* _Activity_
Please copy each line of the data that includes the string "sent".

Collected data
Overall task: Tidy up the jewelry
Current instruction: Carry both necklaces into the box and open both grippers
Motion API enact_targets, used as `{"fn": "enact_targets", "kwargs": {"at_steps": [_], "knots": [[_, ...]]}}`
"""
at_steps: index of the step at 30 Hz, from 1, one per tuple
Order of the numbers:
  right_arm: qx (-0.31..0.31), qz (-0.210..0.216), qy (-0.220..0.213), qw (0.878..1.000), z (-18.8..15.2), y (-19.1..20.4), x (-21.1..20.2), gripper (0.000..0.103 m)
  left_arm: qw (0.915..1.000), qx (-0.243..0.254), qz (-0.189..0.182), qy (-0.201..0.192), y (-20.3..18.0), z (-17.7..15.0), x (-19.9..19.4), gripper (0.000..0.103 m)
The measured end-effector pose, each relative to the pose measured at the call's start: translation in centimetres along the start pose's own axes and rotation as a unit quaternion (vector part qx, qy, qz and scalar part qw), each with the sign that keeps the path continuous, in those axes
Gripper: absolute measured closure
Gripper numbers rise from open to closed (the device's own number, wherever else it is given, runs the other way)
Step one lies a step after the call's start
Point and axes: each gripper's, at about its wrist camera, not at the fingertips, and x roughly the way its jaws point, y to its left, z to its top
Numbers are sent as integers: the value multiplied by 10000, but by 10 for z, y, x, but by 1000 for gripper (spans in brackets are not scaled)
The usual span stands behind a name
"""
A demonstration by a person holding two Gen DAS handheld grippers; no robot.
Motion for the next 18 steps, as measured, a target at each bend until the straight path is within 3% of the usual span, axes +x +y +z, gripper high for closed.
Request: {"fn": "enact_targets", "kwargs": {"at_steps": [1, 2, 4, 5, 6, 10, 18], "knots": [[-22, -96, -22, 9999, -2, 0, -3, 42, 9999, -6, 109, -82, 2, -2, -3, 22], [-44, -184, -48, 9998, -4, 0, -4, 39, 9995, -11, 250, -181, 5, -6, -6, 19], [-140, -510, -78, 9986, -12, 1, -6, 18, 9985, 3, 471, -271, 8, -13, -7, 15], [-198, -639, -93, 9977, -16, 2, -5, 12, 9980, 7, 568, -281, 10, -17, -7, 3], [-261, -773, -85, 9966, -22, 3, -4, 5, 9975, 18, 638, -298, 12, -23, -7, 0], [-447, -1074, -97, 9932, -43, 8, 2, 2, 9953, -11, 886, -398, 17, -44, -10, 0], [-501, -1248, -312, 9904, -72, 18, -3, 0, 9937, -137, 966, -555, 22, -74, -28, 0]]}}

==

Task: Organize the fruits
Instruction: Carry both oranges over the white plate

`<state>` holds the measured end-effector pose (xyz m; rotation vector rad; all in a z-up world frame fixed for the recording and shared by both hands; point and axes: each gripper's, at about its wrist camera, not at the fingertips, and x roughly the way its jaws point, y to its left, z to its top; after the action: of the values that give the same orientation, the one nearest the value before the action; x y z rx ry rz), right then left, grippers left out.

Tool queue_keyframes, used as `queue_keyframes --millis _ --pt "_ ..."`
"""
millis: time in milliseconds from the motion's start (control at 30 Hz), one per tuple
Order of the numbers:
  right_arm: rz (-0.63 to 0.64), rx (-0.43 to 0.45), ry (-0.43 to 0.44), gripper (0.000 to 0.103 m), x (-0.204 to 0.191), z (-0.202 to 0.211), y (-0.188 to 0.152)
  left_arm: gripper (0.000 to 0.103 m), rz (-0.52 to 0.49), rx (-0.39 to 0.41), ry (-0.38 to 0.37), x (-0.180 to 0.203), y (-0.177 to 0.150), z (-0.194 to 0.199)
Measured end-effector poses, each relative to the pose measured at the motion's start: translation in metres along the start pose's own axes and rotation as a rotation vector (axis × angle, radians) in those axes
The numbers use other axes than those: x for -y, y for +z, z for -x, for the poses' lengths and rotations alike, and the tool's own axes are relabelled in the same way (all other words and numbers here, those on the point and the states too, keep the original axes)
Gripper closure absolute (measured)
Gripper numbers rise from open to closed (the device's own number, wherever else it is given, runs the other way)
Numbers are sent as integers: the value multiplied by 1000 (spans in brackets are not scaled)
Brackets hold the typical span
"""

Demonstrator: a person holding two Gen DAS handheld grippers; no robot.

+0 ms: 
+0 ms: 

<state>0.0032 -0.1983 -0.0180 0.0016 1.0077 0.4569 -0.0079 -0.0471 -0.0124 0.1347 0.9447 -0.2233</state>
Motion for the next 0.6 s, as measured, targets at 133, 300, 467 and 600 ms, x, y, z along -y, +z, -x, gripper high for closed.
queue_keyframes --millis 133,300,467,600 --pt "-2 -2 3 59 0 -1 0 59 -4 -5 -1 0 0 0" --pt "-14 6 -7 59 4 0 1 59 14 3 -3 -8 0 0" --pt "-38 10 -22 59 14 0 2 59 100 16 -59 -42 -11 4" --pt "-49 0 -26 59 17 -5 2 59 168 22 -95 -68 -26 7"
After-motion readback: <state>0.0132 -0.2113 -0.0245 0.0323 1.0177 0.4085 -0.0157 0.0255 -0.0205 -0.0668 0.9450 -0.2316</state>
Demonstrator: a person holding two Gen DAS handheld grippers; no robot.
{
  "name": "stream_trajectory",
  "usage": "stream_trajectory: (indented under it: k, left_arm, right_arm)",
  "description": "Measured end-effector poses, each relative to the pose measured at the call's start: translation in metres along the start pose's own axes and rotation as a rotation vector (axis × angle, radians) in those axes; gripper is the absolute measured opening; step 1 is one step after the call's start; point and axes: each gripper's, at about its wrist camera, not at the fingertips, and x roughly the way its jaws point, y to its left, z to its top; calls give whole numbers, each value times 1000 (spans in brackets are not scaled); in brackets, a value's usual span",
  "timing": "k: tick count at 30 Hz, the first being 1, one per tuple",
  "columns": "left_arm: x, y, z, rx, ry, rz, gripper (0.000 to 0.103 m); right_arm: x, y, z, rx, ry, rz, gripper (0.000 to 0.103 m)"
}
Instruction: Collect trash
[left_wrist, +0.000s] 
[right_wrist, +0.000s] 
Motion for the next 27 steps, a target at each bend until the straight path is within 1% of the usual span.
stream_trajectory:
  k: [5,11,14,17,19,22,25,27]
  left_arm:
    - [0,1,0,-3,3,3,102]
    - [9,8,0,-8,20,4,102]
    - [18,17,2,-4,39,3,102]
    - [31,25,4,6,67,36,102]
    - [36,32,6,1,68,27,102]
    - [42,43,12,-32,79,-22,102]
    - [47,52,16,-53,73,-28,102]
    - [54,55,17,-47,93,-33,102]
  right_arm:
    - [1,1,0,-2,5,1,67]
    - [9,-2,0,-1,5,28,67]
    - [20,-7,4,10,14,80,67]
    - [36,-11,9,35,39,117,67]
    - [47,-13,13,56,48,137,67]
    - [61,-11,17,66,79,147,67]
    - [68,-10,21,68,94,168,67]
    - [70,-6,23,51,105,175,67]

* _Written solution_
Numbers are sent as integers: the value multiplied by 10000, but by 10 for z, y, x, but by 1000 for gripper (spans in brackets are not scaled)
Numbers are sent as integers: the value multiplied by 1000 (spans in brackets are not scaled)

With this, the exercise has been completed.